» **What to work on**
Please restate exactly the lines of the data below, beginning with the line containing "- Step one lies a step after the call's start" and ending with the last line.

* * * * * * * * *

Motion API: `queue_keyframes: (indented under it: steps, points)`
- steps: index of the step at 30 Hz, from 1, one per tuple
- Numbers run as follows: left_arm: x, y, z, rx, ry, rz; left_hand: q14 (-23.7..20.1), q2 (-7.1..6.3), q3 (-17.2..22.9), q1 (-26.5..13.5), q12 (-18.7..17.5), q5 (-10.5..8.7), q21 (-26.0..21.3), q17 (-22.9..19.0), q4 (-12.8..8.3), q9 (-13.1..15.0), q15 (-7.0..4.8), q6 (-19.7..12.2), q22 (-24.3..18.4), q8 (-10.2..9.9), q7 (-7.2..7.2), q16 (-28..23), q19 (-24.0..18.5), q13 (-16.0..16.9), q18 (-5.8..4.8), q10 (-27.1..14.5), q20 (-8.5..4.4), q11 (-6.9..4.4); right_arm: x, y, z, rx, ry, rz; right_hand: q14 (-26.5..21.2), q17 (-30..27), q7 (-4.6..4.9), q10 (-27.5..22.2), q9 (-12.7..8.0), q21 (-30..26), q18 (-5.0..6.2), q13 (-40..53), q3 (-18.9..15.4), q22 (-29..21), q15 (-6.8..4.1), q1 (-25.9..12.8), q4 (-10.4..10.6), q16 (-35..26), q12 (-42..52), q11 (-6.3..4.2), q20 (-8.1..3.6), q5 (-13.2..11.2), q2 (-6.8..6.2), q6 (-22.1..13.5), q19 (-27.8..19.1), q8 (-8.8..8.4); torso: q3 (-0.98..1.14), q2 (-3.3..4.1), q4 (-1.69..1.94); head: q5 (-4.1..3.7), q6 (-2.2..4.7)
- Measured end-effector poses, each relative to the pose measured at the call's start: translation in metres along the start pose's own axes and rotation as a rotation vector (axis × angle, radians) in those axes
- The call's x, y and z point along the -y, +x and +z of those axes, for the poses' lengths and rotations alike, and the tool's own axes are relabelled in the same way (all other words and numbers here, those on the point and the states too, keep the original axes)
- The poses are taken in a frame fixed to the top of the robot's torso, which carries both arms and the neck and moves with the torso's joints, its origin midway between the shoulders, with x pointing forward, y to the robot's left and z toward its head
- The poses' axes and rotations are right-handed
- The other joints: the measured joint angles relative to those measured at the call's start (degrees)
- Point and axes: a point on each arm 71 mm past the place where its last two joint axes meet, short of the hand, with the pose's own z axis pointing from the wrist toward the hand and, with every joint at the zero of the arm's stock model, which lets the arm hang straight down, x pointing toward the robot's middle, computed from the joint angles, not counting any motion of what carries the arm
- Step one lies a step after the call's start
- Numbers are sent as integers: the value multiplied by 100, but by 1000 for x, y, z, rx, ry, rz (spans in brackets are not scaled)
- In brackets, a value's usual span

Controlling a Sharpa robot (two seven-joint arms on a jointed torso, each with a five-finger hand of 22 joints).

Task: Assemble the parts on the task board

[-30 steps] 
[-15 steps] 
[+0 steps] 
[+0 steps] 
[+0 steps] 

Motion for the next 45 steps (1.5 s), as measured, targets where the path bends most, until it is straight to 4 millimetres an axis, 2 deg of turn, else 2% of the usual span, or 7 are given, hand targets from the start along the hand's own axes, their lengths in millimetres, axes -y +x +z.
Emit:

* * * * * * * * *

» **Written solution**
- Step one lies a step after the call's start
- Numbers are sent as integers: the value multiplied by 100, but by 1000 for x, y, z, rx, ry, rz (spans in brackets are not scaled)
- In brackets, a value's usual span

Controlling a Sharpa robot (two seven-joint arms on a jointed torso, each with a five-finger hand of 22 joints).

Task: Assemble the parts on the task board

[-30 steps] 
[-15 steps] 
[+0 steps] 
[+0 steps] 
[+0 steps] 

Motion for the next 45 steps (1.5 s), as measured, targets where the path bends most, until it is straight to 4 millimetres an axis, 2 deg of turn, else 2% of the usual span, or 7 are given, hand targets from the start along the hand's own axes, their lengths in millimetres, axes -y +x +z.
Emit:

The required answer is now complete.